Heavy metal contamination profile
Per-analyte snapshot derived from the machine-readable contamination_profile in the frontmatter above. data gap indicates the literature has been reviewed for this commodity-analyte combination and no usable occurrence data was found (a finding, not a placeholder). The Key sources column shows the top 2-3 contributing sources by year and sample size, with numbered wikilink aliases.
| Analyte | Coverage | Typical (ppb) | p95 (ppb) | Confidence | Key sources |
|---|---|---|---|---|---|
| Pb | n=1 | 0–15.4 | 20.5 | medium | — |
| Cd | n=1 | 0–30 | 42 | high | — |
| iAs | n=1 | 0–230 | 260 | high | — |
| tAs | data gap | — | — | — | — |
| tHg | n=1 | 0–1 | 2.3 | high | — |
| Ni | data gap | — | — | — | — |
| Al | n=1 | 0–4292 | 6160 | high | — |
| Cr | data gap | — | — | — | — |
| Sn | n=1 | 0–67.3 | 267 | high | — |
| U | data gap | — | — | — | — |
Routing
This node is linked from the ingredient index and source routing list.

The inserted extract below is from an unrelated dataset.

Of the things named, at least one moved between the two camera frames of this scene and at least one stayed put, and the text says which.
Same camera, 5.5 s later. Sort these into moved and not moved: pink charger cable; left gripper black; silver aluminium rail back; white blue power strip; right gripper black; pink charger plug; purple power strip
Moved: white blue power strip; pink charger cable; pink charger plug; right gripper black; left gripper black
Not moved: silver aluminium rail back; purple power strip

Contamination Profile State
The machine-readable contamination profile is in_progress. Ingredient-level values belong here once parsed; finished-product values belong on the relevant product-category page.

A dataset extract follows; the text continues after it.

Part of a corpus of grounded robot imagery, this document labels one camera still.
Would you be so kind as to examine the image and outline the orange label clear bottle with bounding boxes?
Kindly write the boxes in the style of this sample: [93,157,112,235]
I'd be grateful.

Ranges by source, region, and variety
FSA/Fera FS102048 (2016) includes wheat cereal biscuits in Table 6 of the UK infant and child food survey, providing the single current source for this product (fsa2016-infant-food-formula-metals-survey). Quantified values remain in progress until the Table 6 structured data is fully parsed with censoring flags preserved. Geographic variation is expected to follow wheat grain sourcing patterns: durum and hard wheat varieties from high-Cd growing regions (parts of Southern Europe, North Africa) will produce higher-Cd biscuits than biscuits made from lower-Cd wheat varieties grown in Northern Europe or the UK. Most major UK and European wheat cereal biscuit brands source wheat domestically or from established European agricultural regions where Cd concentrations are within typical temperate-zone ranges.
Processing effects
The milling step that produces whole-wheat flour for biscuit manufacture retains the bran and germ fractions, preserving their higher metal concentrations relative to refined flour. If wheat cereal biscuit manufacturers used refined white flour instead of whole wheat, Cd concentrations would be approximately halved. Toasting and baking at high temperatures (typical oven temperatures for biscuit production are 200 to 250 degrees Celsius) do not volatilise cadmium, lead, or other heavy metals under food-processing conditions; the metal content of the finished biscuit equals that of the flour and other dry ingredients minus any negligible transfer to the baking surface. Water addition during dough mixing and subsequent drying during baking bring the finished product back to the low-moisture state of the dry ingredients, so concentrations on a dry-weight basis are preserved through processing.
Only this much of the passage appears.